*** Excerpted data ***
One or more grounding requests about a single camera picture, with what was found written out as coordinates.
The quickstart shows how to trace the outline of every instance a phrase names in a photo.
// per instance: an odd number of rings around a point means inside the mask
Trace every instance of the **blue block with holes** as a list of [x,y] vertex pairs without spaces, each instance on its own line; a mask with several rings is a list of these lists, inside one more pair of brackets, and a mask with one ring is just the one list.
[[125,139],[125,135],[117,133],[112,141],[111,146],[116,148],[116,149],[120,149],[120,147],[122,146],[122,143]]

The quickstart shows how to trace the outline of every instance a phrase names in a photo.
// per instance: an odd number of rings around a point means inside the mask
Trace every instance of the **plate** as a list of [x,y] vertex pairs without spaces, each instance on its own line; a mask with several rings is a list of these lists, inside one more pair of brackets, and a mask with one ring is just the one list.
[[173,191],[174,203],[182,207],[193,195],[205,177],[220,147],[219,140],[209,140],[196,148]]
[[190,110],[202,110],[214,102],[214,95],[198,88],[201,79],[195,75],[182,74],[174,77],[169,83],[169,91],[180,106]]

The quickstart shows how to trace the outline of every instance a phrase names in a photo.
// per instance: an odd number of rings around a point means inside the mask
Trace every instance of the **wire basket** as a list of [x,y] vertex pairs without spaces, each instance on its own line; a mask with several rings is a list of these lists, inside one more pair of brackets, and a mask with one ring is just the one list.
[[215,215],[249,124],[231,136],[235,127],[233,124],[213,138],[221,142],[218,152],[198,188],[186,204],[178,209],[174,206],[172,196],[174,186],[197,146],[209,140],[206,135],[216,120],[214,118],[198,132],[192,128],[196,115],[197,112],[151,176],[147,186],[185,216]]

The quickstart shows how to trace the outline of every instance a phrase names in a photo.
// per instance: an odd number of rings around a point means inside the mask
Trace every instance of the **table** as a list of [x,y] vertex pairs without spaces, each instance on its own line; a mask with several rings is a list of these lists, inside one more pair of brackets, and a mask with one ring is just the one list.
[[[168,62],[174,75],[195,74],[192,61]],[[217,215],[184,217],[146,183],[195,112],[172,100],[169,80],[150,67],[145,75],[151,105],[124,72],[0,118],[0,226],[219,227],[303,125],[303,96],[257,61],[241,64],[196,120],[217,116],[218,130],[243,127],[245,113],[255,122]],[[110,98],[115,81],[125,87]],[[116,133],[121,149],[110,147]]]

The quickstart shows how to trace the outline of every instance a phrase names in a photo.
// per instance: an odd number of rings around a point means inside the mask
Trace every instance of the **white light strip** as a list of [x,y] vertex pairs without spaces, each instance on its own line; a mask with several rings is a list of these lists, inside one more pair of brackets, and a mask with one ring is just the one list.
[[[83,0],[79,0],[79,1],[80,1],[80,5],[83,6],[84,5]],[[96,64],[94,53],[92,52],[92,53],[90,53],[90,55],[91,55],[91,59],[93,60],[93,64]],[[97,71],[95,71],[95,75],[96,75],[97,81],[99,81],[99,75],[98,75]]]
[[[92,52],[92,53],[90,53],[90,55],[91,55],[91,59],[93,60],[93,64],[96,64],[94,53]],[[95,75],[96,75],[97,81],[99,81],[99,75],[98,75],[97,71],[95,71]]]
*** End of Excerpted data ***
**Task objective:** Provide a faithful, complete copy of the entries above.

**Answer to this task:**
One or more grounding requests about a single camera picture, with what was found written out as coordinates.
The quickstart shows how to trace the outline of every instance a phrase names in a photo.
// per instance: an odd number of rings around a point means inside the mask
Trace every instance of the **blue block with holes** as a list of [x,y] vertex pairs without spaces, each instance on its own line; a mask with several rings is a list of these lists, inside one more pair of brackets, and a mask with one ring is just the one list.
[[125,139],[125,135],[117,133],[112,141],[111,146],[116,148],[116,149],[120,149],[120,147],[122,146],[122,143]]

The quickstart shows how to trace the outline of every instance a phrase names in a photo.
// per instance: an odd number of rings around a point means inside the mask
Trace every instance of the **plate** as a list of [x,y] vertex pairs without spaces, each instance on its own line; a mask with several rings is a list of these lists, inside one more pair of brackets, and a mask with one ring is just the one list.
[[173,191],[174,203],[182,207],[193,195],[205,177],[220,147],[219,140],[209,140],[196,148]]
[[190,110],[202,110],[214,102],[214,95],[198,88],[201,79],[195,75],[182,74],[174,77],[169,83],[169,91],[180,106]]

The quickstart shows how to trace the outline of every instance a phrase names in a photo.
// per instance: an odd number of rings around a point means inside the mask
Trace every instance of the **wire basket** as a list of [x,y] vertex pairs without spaces, each instance on its own line; a mask with several rings is a list of these lists, inside one more pair of brackets, and a mask with one ring is just the one list.
[[215,215],[249,124],[231,136],[235,127],[233,124],[213,138],[221,142],[218,152],[198,188],[186,204],[178,209],[174,206],[172,196],[174,186],[197,146],[209,140],[206,135],[216,120],[214,118],[198,132],[192,128],[196,115],[197,112],[151,176],[147,186],[185,216]]

The quickstart shows how to trace the outline of every instance a phrase names in a photo.
// per instance: an odd number of rings around a point means inside the mask
Trace every instance of the **table** as a list of [x,y] vertex pairs without spaces, each instance on its own line; a mask with several rings is a list of these lists, inside one more pair of brackets, and a mask with one ring is just the one list.
[[[168,62],[174,75],[195,74],[192,61]],[[217,215],[184,217],[146,183],[195,112],[172,100],[169,80],[150,67],[145,75],[151,105],[124,72],[0,118],[0,226],[219,227],[303,125],[303,96],[257,61],[241,64],[196,120],[217,116],[218,130],[243,127],[245,113],[255,122]],[[110,98],[115,81],[125,87]],[[116,133],[121,149],[110,147]]]

The quickstart shows how to trace the outline of every instance a phrase names in a photo.
// per instance: an odd number of rings around a point means inside the mask
Trace every instance of the **white light strip** as a list of [x,y] vertex pairs without spaces, each instance on its own line; a mask with several rings is a list of these lists, inside one more pair of brackets, and a mask with one ring is just the one list.
[[[83,0],[79,0],[79,1],[80,1],[80,5],[83,6],[84,5]],[[96,64],[94,53],[92,52],[92,53],[90,53],[90,55],[91,55],[91,59],[93,60],[93,64]],[[97,71],[95,71],[95,75],[96,75],[97,81],[99,81],[99,75],[98,75]]]
[[[92,52],[92,53],[90,53],[90,55],[91,55],[91,59],[93,60],[93,64],[96,64],[94,53]],[[95,75],[96,75],[97,81],[99,81],[99,75],[98,75],[97,71],[95,71]]]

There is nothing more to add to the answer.